It wasn't long ago, but it's really history - the 90s in Shanghai. The city has changed so much in the last thirty years that some hardly recognize it. Today the world applauds modern Shanghai, visits the city, marvels at skyscrapers and luxury consumption that is concentrated in few places on earth as here. Even people who would never have considered traveling to China 15 years ago are here now to see what everyone is talking about. The old Shanghai has been a bit lost due to the boom. Many feel this loss and you don't even have to be old for that, since the previous developments lasted less than half a human life. In 2021, a gastronomic area was set up in the basement of the modern Raffles shopping mall on the North Bund, where you can experience old Shanghai, the Shanghai City Mart. You can reach it by subway line 12, station: Tilanqiao. Dining options, food stalls, etc. are lined up there, with the associated seating in between. The rest is undoubtedly scenery, and many skeptics will chime in with the nagging comparison to Disney Worlds, but apparently there's a need to experience the old. And it's apparently well done, with many visitors taking photos and filming, parents showing their children what a telephone is or how chestnuts were roasted by the roadside, and twenty-somethings expressing memories of childhood and growing up in such an environment are. As a visitor, what strikes me again and again is the importance of bicycles, sewing machines, telephones, radios and warm containers for transporting food, called "Henkelmann" in Germany. Bicycles and sewing machines were status symbols in China for a very long time and today they might equate to a car and a condominium. The entire area is not small, but covers about 3000 square meters.
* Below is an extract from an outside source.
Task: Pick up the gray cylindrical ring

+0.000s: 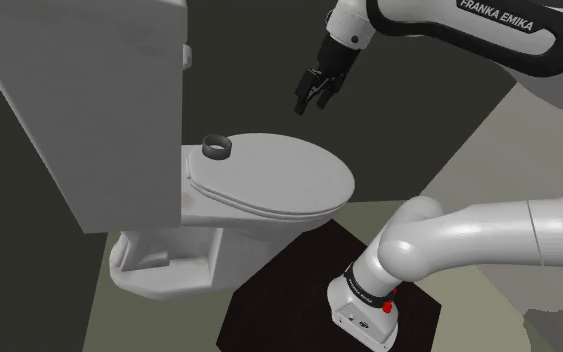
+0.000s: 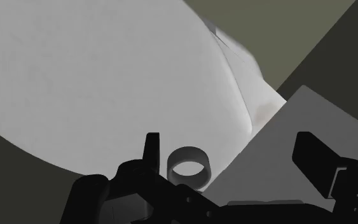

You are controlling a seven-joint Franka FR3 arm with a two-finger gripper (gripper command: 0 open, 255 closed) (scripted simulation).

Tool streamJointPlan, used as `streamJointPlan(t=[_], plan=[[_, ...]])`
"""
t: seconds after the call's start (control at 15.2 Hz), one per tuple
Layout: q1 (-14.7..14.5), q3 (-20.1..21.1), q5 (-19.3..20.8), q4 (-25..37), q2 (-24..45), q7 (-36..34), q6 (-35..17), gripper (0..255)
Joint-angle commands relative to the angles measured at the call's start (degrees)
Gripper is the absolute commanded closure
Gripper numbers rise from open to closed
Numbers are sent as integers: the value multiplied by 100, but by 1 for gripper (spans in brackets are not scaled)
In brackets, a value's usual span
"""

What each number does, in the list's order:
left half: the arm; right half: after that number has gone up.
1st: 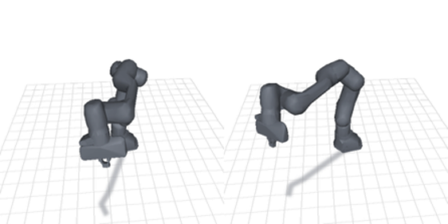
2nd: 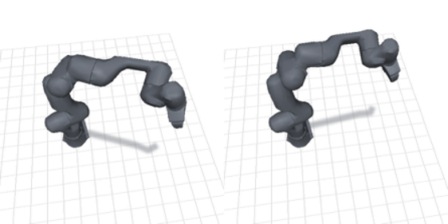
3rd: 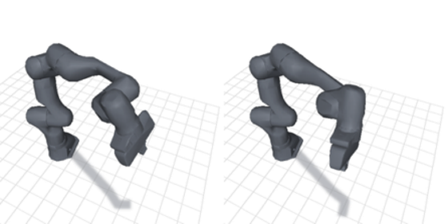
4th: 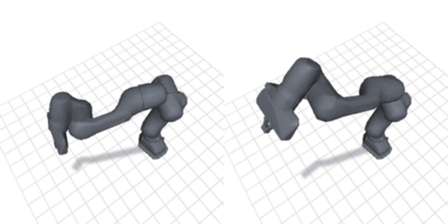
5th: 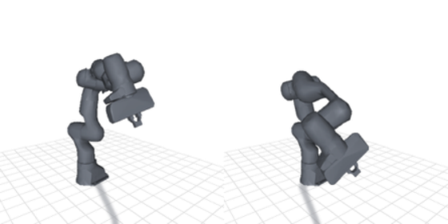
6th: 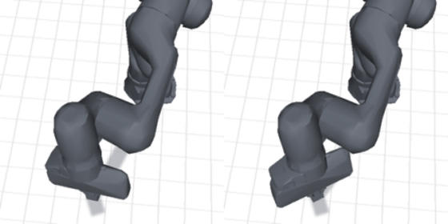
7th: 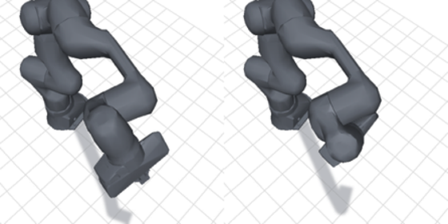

It's not just a square around which everything is arranged, but it conveys the character of a small neighborhood with streets, squares and houses. And since it's winter right now, everything is covered in snow decor.
What struck me most was that thirty years ago, only Chinese lettering was used. Pinyin only became relevant with the learning of foreign languages and the keyboards of typewriters. Outside of this historically designed area, the Latin script dominates in the Raffles Mall.
But the world of glittering shopping malls is only "one" part of Shanghai. There are some parts of the city where development is more delayed. Especially if you leave the city center. Even downtown there are some districts that have been listed as historical monuments because of their particularly nostalgic atmosphere, such as Tianzifang.